The child sports cleavage which might have been enhanced digitally.

The Chinese should give Americans a hard time over this.

American children appear to be party to a very sexual vibe cultivated in sexually inappropriate family interactions and nurtured at schools. Watch any Hollywood film and you see girls being overtly sexual with their dads and vise versa.

(Why do so many American parents kiss their kids on the mouth? Absolutely inappropriate. Why do so many parents let their daughters walk around looking like “pint-sized tarts”?)

As an example, consider the Vanity Fair Miley Cyrus photo, where the girl, in various states of undress, nestles in the arms of father Billy Ray Cyrus, and looks up at him seductively. Major creep-out.

When I was growing up the instinct was to try and stay a little girl a little longer—especially around dads.

To be honest, a country exporting cheap electronics has a leg up on a country that peddles porn, don’t you think?

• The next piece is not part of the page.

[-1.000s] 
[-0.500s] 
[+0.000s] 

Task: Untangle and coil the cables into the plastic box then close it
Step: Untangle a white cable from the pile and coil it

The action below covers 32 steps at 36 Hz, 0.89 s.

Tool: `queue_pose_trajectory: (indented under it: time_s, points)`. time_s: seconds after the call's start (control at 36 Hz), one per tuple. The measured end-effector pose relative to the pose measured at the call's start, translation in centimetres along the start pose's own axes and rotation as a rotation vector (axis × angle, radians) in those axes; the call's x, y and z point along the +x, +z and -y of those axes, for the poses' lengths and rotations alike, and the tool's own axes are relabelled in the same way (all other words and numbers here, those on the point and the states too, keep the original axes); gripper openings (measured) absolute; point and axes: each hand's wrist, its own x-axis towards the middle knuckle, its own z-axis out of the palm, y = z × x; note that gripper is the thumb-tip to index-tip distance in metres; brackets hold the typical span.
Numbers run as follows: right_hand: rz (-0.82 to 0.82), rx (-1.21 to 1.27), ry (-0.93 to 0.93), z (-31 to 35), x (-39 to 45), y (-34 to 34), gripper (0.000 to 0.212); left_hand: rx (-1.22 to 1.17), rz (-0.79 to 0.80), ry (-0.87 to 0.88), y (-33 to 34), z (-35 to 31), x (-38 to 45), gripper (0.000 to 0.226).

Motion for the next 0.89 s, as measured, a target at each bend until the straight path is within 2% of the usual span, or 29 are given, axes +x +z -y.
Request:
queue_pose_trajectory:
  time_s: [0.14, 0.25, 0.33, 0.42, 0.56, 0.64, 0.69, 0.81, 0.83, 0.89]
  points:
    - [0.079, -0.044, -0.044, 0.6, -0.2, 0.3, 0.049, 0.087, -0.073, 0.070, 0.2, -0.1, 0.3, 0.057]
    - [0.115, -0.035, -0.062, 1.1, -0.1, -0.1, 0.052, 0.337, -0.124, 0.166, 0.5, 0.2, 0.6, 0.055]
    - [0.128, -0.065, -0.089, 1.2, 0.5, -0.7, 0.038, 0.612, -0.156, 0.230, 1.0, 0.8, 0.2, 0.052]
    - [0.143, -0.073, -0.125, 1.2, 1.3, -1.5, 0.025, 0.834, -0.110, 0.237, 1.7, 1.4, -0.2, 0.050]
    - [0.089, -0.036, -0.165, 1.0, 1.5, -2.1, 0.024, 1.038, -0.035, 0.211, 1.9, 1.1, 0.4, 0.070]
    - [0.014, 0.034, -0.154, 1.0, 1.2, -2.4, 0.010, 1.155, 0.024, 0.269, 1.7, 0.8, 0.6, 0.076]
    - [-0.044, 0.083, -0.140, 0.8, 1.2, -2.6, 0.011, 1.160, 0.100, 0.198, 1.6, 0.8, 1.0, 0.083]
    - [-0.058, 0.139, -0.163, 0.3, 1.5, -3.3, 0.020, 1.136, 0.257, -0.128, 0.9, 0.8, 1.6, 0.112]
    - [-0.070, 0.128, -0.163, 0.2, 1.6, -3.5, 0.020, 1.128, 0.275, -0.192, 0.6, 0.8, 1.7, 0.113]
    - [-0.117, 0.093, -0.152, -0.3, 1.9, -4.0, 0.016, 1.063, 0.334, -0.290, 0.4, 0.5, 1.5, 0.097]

In case libertarians get confused, as they are wont to do, between cultural commentary and libertarian legal theory—of course peddling porn, soft and hard, ought to remain legal. The law should stay out of all voluntary exchanges between consenting adults.

Update (May 6): I must admit that, although I’ve never watched the program “Hanna Montana,” the girl Miley strikes me as anything but sweet and innocent. Perhaps my idea of nice is different. The Cyrus girl is loud, overbearing and extremely precocious. For such a twit, she’s also full of herself. The little I’ve seen of the “family” doing its wholesome-values shtick, the more they’ve struck me as shallow and showy, not wholesome. Then again, I’ve not had the chance to plumb the depths of “Hanna Montana” and her handlers.

Whenever the Fox-News folks have oozed over the wholesomeness of this girl is and then cut to actual footage of Cyrus carrying forth—my impression has been the opposite. When I think of wholesome (and as pretty as a picture), I think Martina McBride.

As to the whole blame Dad and Disney thing, I’ve expressed my views before: “The paternalistic depiction of women as passive agents, demeaned by male-driven appetites, is a humbug shared by conservatives and liberals alike.”

Cyrus may be 15, but she’s a single-minded exhibitionist, propelled and driven by the fame thing. In all likelihood, she originated the idea of posing for Vanity Fair and would not stop pestering her pappy until he relented. Anyone who has a teenager and handles her as does the typical American parent—like a demigoddess—knows I’m right.

Those who persist in the poor-teen-is-a-victim routine don’t have children. Or are oblivious to the reversal in parent-child roles that has come to typify the dynamics in the American family.